Documentaire : "Revolution of our Times" ou l’effacement des libertés à Hong Kong

« Cinq demandes, pas une de moins »
« J’ai le cœur brisé car la police s’attaque maintenant même à des vieillards »
Histoires d’amour
Naïveté et désespoir
Un Français qui vit à Hong Kong depuis plus de cinq ans a assisté à l’ensemble de ces manifestations. Voici ses réponses à nos questions – il a préféré garder l’anonymat.
Vous avez été aux premières loges de ces années de contestation puis de répression à Hong Kong. Quel enseignement tirez-vous de cette période ?
Plusieurs enseignements. Le premier est d’évidence la formidable ferveur politique et l’engagement pour la démocratie de la population hongkongaise et en particulier de sa jeunesse. Cette contestation a réveillé une force endormie que je ne soupçonnais pas. Le second enseignement est que cette force, lorsqu’elle est utilisée avec adresse, peut gagner de belles batailles, même face au régime totalitaire du Parti communiste chinois. En effet, le 4 Septembre 2020, Carrie Lam annonce le retrait de la loi d’extradition, cette loi controversée qui a mis le feu aux poudres. Ce retrait fut une vraie surprise pour moi. J’estime que c’est une grande victoire qui honore la lutte du peuple hongkongais. Elle prouve que même en Chine, le peuple a son mot à dire. Enfin, le troisième enseignement, c’est la force terrible de l’information et de sa manipulation. La contestation politique s’est graduellement transformée en une bataille rangée entre manifestants et policiers dans les rues mais surtout sur les réseaux sociaux. Vidéos tronquées, images sans contexte ou modifiées… Ces infox se propagent de manière virale sur tous les téléphones et influencent l’opinion presque en temps réel. Cette manipulation de l’information a eu lieu d’un côté comme de l’autre de la barricade. Malheureusement, elle aura noyé les justes revendications politiques au point de les rendre inaudibles.
Ne pensez-vous pas que ces jeunes ont fait preuve d’une grande naïveté ?

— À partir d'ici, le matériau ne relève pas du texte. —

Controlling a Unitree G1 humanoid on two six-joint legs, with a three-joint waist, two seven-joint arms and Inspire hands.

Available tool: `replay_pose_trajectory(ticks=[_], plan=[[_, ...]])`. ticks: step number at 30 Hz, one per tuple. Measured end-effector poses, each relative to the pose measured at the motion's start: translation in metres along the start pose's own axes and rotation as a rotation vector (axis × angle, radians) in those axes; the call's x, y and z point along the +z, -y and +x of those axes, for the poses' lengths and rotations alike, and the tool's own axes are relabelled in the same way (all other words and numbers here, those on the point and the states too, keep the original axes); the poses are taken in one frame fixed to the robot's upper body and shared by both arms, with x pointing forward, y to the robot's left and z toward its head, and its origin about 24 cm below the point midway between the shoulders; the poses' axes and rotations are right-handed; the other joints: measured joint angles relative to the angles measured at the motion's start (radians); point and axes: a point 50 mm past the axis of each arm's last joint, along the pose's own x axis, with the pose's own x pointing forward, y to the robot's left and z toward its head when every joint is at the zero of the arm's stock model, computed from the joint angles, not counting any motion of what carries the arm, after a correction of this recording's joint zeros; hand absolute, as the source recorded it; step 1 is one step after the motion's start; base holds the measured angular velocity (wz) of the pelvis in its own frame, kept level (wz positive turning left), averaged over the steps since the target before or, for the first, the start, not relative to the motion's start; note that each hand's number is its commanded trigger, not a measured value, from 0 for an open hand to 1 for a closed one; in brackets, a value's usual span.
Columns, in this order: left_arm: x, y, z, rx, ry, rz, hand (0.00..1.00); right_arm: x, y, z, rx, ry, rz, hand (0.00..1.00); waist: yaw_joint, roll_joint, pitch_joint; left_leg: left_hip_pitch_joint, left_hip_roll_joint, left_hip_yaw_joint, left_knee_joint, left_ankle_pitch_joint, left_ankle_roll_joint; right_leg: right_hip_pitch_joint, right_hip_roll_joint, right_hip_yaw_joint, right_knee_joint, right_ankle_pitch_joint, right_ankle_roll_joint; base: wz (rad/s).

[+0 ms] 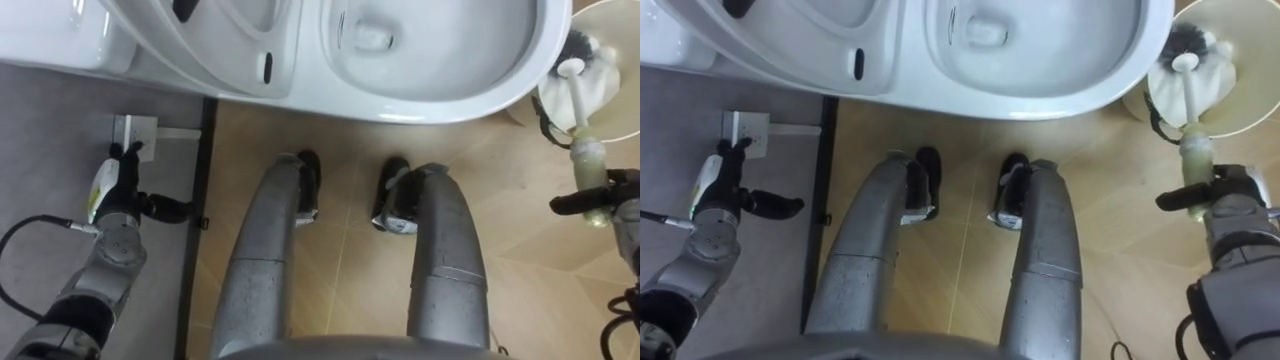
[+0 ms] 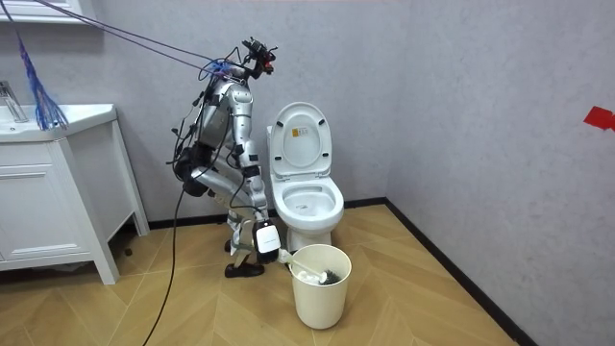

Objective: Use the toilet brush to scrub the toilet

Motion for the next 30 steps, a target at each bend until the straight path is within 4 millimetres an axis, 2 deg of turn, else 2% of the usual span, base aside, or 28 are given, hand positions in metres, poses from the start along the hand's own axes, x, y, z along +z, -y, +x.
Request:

À l’époque, j’ai regretté la formulation de ces « Cinq demandes, pas une de moins » qui ne laisse aucune place à la négociation. Mais il faut se rappeler que le gouvernement hongkongais n’aura pas non plus brillé par son esprit de conciliation. On se souviendra des « grands débats » ou les citoyens étaient triés sur le volet pour poser de timides questions à un gouvernement qui se distinguait par une langue de bois éhontée. Un simulacre de débat qui n’a fait qu’encourager les manifestants dans leur lutte. La contestation a changé de nature au fil des mois. D’une démonstration populaire et pacifique qui a réuni près du tiers de la population hongkongaise, elle s’est transformée en une « Révolution de notre temps » : une ultime bataille pour sauver coûte que coûte la Liberté. Cette radicalité peut être interprétée comme de la naïveté mais elle aura eu le mérite d’être claire et d’être probablement la plus juste représentation du désespoir de la jeunesse engagée de Hong Kong.
Cette contestation s’est terminée par une répression implacable. Croyez-vous qu’une autre issue était possible ?
C’est peut-être à mon tour d’être naïf mais je pense que si la contestation s’était arrêtée après le retrait de la loi d’extradition, alors celle-ci aurait été enterrée pour bien longtemps. La loi de sécurité nationale, la véritable faucheuse qui aura tué Hong Kong, n’aurait peut-être pas vu le jour avant longtemps. Cela dit, le véritable cygne noir de cette période aura été le Covid-19. Cette pandémie a mis un coup d’arrêt aux manifestations et a permis au PCC d’imposer la loi de sécurité nationale.